Juvenal comenzó por escribir un poema sobre la cultura y también la poesía:
Cuando alguien te hable de cultura
Cuida bien tus bolsillos
Viejo hippy irredento
Viejo llorón
Enamorado de la luna
Viejo creyente en la poesía
Viejo lunático sin locura
Viejo amante
De pocos tiros a la sazón
Sólo sazón
Si alguien te viene con el cuento
Háblale de cultura
Y así quedan iguales
Pero lo molar
Término alquímico
De mi colega Adolfo
Me deja sin dientes
Y sin muelas
Pero sólo con los caninos
Es que les hablo
De la puta que nos parió
Pero que no es nuestra madre
Nuestra madre sigue siendo la poesía
La que me regala unas lágrimas
A veces
La que me hincha las pelotas
Y me hace comprender
Lo terriblemente huérfanos
Que estamos sin ella
Radicalmente huérfanos
Y como viviendo por las puras huevas
Cuando te hablen de cultura
Cuida bien tus bolsillos
Y cuando te hablen de poesía
También
Pero lo que en realidad pugnaba por salirle del alma era de que si se acostaba o no con aquella hipnotizante muchacha. Dieciocho años, esbelta (es natural) y cuidadosamente descuidada, aunque de modo leve, en el aseo personal. Le olían las axilas y los pelos de la chucha de un modo tal que a Juvenal lo traían loco.

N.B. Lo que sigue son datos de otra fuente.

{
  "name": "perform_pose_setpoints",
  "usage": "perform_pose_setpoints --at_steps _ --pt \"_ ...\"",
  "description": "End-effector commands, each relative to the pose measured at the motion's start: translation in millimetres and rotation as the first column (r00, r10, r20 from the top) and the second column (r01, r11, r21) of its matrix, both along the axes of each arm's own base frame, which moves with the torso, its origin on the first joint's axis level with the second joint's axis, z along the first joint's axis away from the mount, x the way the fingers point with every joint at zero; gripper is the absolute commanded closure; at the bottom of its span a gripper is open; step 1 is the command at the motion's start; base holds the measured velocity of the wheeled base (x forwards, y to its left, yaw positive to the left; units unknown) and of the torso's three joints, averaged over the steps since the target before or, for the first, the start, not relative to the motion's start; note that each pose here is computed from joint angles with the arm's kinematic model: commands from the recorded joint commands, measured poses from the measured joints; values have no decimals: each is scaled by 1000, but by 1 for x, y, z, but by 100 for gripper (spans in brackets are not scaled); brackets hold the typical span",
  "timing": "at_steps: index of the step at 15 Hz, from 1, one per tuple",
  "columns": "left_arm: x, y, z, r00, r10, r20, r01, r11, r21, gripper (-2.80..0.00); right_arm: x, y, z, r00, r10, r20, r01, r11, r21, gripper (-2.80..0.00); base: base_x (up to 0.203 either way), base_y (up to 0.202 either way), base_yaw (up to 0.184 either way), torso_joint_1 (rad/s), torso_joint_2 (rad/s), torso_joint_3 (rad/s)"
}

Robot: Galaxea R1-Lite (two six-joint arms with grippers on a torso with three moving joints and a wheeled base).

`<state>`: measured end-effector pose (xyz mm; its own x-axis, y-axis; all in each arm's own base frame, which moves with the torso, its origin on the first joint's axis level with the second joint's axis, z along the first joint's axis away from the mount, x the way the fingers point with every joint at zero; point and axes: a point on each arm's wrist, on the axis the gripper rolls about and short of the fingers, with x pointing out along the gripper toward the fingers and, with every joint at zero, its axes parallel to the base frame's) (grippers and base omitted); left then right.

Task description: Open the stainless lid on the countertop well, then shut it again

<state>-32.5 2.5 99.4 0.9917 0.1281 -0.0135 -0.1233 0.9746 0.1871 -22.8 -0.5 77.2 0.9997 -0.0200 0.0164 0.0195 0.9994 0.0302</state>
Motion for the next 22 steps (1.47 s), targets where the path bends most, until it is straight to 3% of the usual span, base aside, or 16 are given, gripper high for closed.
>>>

Loco de arrechura y, contra todos los pronósticos para su edad, maravillosamente in parodí. Saludar a esta muchacha, sobre las calles del secreto y mojigato Foz do Iguaçu, era literalmente quedar untado por un buen rato en vagina. Tragarse –entre los tumultuosos y enceguecedores flaches del deseo– desde sus pies divinos, un tanto manchados de tierra; hasta el yuyo de su entrepierna probablemente con imperceptibles restos de caca. Enamorado andaba Juvenal de esta literatura; y esta misma literatura decía que aquella muchacha había sido hasta hace poco alumna suya y que todo el mundo se le abalanzaría encima si la tocaba. Si la desvirgaba, acompasadamente y en postas, con la lengua, la nariz, la pinga y hasta con cada uno de los hirsutos pelos de sus erectas orejas. Yo pecador. Aunque ella para nada se hacía la invencible, la delataba cierta mirada. Y una suerte de recónditos hipos cada vez que saludaba o se despedía de Juvenal. ¿No habría estado César Vallejo, en la Clínica Arago y poco antes de morir, arrecho por alguna de sus jóvenes enfermeras?